Wineberg faced a mostly friendly crowd Tuesday at a meeting of Philadelphia’s Civic Design Review board. The city board, which offers nonbinding suggestions on the city’s biggest development proposals, did not request any revisions to the design, as the body does with projects it seeks to change.

Yet one note of dissension came from Elise Vider, a member of the review board who said that one of the Archdiocese’s most iconic buildings deserves more notable accompaniment.

“Speaking from a historic preservation perspective, I do have some concerns about glass as a primary material,” Vider said. “The cathedral is a foremost historic building in our city and very much a place-maker. But I find that the use of a glass tower, of which we have very many in this city, feels to me to be non-contextual.”

Wineberg said the contemporary new structure right next to the Basilica shouldn’t try to look as though it was built in another century.  She also said that the tower’s glass will be less opaque than nearby office buildings.

“Unlike a commercial building, our building will have more transparency,” the architect said. “It won’t be monolithic like the commercial towers of Center City.”

When asked why the firm chose glass for the tower’s facade, she noted the site’s other neighbors, beyond the cathedral.

“We are surrounded by really dense, even brutal buildings,” Wineberg said, mentioning the Sheraton on 17th Street and other nearby brick structures. “We didn’t want to add to the cacophony with really bulky materials up against the cathedral. The idea was to be a light touch.”
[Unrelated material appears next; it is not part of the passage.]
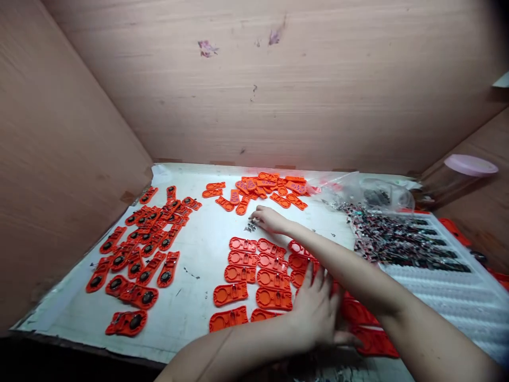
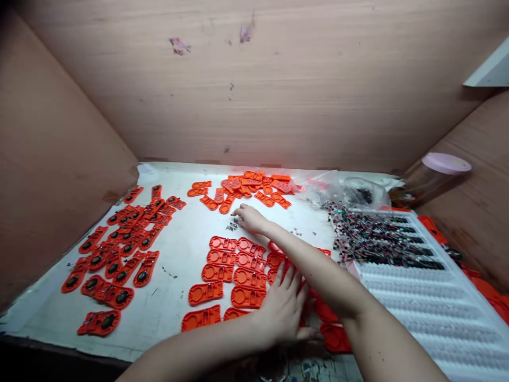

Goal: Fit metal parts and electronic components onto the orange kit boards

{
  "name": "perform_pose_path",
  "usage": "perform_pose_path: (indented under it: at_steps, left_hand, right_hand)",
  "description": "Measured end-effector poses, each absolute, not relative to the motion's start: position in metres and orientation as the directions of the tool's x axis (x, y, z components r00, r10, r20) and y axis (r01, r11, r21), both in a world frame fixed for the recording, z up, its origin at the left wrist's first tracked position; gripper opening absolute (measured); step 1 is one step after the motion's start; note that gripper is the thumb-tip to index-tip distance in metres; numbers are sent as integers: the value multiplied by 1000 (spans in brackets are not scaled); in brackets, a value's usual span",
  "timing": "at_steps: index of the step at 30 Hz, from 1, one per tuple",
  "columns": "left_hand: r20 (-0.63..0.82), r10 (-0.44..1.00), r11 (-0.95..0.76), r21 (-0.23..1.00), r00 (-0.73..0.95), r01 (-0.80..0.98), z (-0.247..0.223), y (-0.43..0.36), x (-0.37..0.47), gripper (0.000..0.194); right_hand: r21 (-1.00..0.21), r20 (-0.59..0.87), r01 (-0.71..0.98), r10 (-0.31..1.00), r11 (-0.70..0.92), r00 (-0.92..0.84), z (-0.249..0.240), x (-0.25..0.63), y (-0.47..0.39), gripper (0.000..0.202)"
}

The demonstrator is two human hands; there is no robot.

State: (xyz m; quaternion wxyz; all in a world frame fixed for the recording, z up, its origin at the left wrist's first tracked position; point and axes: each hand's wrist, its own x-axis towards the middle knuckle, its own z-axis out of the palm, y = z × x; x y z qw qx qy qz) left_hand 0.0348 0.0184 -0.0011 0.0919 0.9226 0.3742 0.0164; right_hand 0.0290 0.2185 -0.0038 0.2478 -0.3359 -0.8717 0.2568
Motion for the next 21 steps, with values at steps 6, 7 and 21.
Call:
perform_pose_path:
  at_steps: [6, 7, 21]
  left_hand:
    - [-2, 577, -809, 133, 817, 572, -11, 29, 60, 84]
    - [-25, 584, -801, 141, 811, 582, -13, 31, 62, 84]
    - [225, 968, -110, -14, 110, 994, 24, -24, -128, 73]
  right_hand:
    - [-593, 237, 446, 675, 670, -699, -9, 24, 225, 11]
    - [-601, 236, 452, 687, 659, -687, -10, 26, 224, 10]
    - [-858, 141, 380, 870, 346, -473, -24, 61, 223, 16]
Vider said that she’s all for blending the architecture of the present with the past. She liked the massing of the new residential tower and the plans for a future campus around the historic building. Her concern was the material and the coloration of this particular design.

“We just have a large number of transparent and grey glass buildings in our city,” Vider said. “This is an opportunity to do more of a gesture toward the historical context of the site.”

In addition to the 273 residential units and commercial ground floor, the project will include an underground parking garage with 18 spaces.